The Residential Library

The sometimes demented, frequently irreverent, and occasionally stupid musings of Ron Hargrove

Want to Reduce Opioid Deaths? Get People the Medications They Need

Drugs like buprenorphine could sharply curb the nation’s opioid overdose crisis. But federal laws make it difficult for people who need such medications to get them.

By The New York Times Editorial Board

A federally funded report released last week came to a striking conclusion: More than 80 percent of the roughly two million people struggling with opioid addiction in the United States are not being treated with the medications most likely to nudge them into remission or prevent them from overdosing. This denial of care is so pervasive and egregious, the report’s authors found, that it amounts to a serious ethical breach on the part of both health care providers and the criminal justice system.

The Food and Drug Administration has approved three medications to treat opioid use disorder — methadone, buprenorphine and naltrexone. All of them work by binding to the brain’s opiate receptorsin a way that reduces the cravings that people addicted to drugs like OxyContin and heroin experience, but without causing the same euphoric high as those drugs. Methadone and buprenorphine have proved especially effective. Patients who take one of those medications are half as likely to die from their addiction; they are also more likely to stay in treatment, and they tend to have better long-term health outcomes.

Neither drug is new or experimental — methadone was approved to treat opioid addiction in 1972 and buprenorphine in 2002. Some countries have shown that increasing access to them can significantly drive down the rate of overdose deaths. In France, for example, policies that enabled more doctors to prescribe buprenorphine helped lead to a tenfold increase in the number of people whose opioid use disorder was being treated and to a nearly 80 percent decline in overdose deaths in just four years.

Yet, many drug courts and most residential treatment programs in the United States prevent participants from using these medications; and the rehabilitation programs that do offer them rarely offer all three options. The treatments are not available in most emergency rooms, as The Times has reported, even though studies show that patients given buprenorphine in an E.R. are twice as likely to be in treatment a month later than those who are given an information pamphlet. They are also not available in most prisons, even though a significant portion of the federal inmate population suffers from opioid use disorder. Opioid overdose is a leading cause of death among those who’ve been recently released.

Part of the problem is stigma and a profound lack of awareness. Methadone and buprenorphine are opioids. They are weaker than drugs like OxyContin, fentanyl and heroin that have fueled the current crisis, but many law enforcement and medical professionals still see them as trading one addiction for another. Or they mistakenly believe that the medications should be used only temporarily, to help wean patients off stronger opioids. Or they see them as an optional complement to behavioral interventions instead of an essential component of opioid addiction management.

None of these perceptions is supported by the balance of scientific evidence.

There’s also a logistical barrier to getting these drugs into the hands of people who need them. Doctors are allowed to give methadone only at specialized clinics where patients must report every day for their dose. Lines at such clinics are often long, and according to the report, which came from the National Academies of Sciences, Engineering and Medicine, Medicaid does not cover the treatment in at least 14 states.

Buprenorphine is available by prescription, but health care professionals must obtain a special license to write those prescriptions, a process that requires them to complete hours of additional training, grant the Drug Enforcement Administration access to all of their patient records and agree to strict limits on the number of patients they can treat with the medication. In many states, would-be buprenorphine prescribers also must submit to stringent criteria for insurance reimbursement. These restrictions also are not justified by scientific evidence. They are not employed by other countries, and they are not used to manage the treatment of other chronic medical conditions in the United States.

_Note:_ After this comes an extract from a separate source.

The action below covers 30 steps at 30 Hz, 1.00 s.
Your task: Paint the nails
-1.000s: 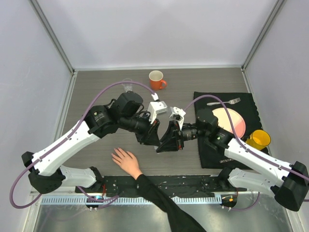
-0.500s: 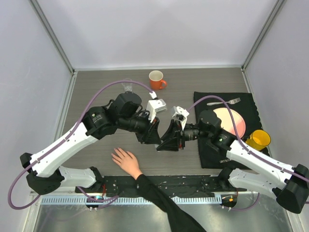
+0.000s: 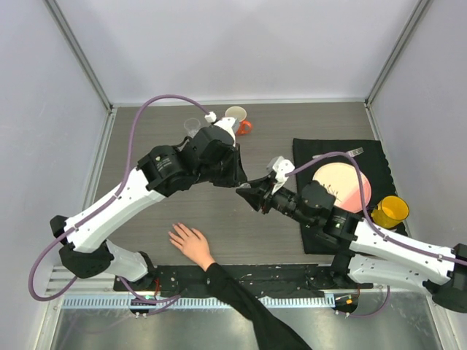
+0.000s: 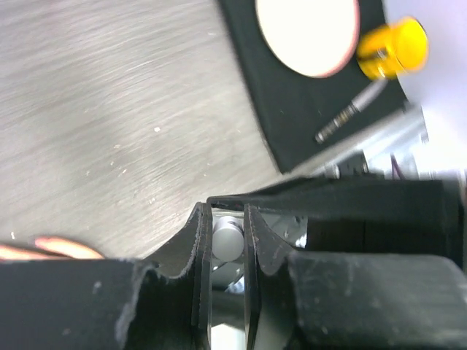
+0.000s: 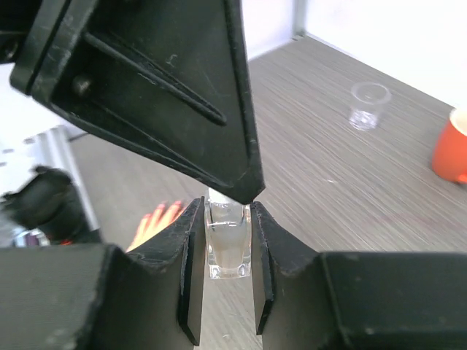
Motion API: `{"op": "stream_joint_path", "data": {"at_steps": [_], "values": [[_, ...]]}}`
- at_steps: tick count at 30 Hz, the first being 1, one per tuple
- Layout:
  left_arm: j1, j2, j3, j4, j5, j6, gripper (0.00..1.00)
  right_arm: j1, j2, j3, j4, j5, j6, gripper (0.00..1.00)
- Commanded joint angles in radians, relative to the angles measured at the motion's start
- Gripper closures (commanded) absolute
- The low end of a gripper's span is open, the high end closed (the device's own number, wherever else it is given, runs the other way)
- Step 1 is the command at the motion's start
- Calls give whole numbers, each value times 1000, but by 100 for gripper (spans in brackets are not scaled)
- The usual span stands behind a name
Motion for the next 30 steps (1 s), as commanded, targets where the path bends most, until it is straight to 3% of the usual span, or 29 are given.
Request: {"op": "stream_joint_path", "data": {"at_steps": [1, 5, 6, 10, 16, 18, 20, 22, 24, 28, 30], "values": [[42, -52, -44, -47, -376, -125, 100, 68, 43, 35, 26, 280, -71, 99], [40, -69, -41, -24, -353, -104, 100, 68, 33, 44, 11, 236, -61, 99], [43, -75, -43, -10, -305, -81, 95, 68, 29, 41, 8, 221, -57, 99], [43, -131, -94, 99, -158, 17, 34, 65, 14, 56, -38, 113, -31, 99], [48, -317, -280, 320, 15, 160, 2, 42, -36, 75, -118, -106, 26, 99], [52, -381, -356, 477, 83, 207, 3, 12, -51, 79, -123, -199, 84, 99], [59, -478, -475, 592, 238, 234, 18, -51, -56, 89, -111, -367, 127, 99], [60, -547, -579, 744, 348, 255, 22, -96, -54, 89, -72, -538, 217, 99], [62, -567, -617, 804, 474, 270, 20, -150, -43, 90, -11, -629, 297, 99], [60, -558, -621, 796, 514, 280, 16, -168, -26, 112, 50, -772, 346, 99], [62, -541, -612, 792, 543, 281, 20, -170, -25, 116, 75, -790, 362, 99]]}}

Fewer than seven percent of the nation’s doctors have gone through the trouble of clearing these hurdles. As a result, more than half of all counties have no licensed buprenorphine prescriber at all. That’s too bad. According to the national academies report, just about anyone with opioid use disorder — teenagers, pregnant women, people with other serious medical conditions — can be treated safely and effectively with the medication.

President Trump declared a public health emergency to respond to the opioid crisis in 2017, but so far that declaration has led to very littlemeaningful action. Congress passed a suite of opioid bills in the fall, but that legislation contained almost no funding. And in most states, strategies that might truly mitigate the disaster — from evidence-based addiction treatments like methadone and buprenorphine to proven harm-reduction approaches like needle exchanges and safe injection sites — remain vastly underutilized or outright illegal.

Public health forecasts indicate that the opioid overdose epidemic might claim another 500,000 lives in the next decade. Many of those deaths could be avoided — if existing technologies would just be put to use.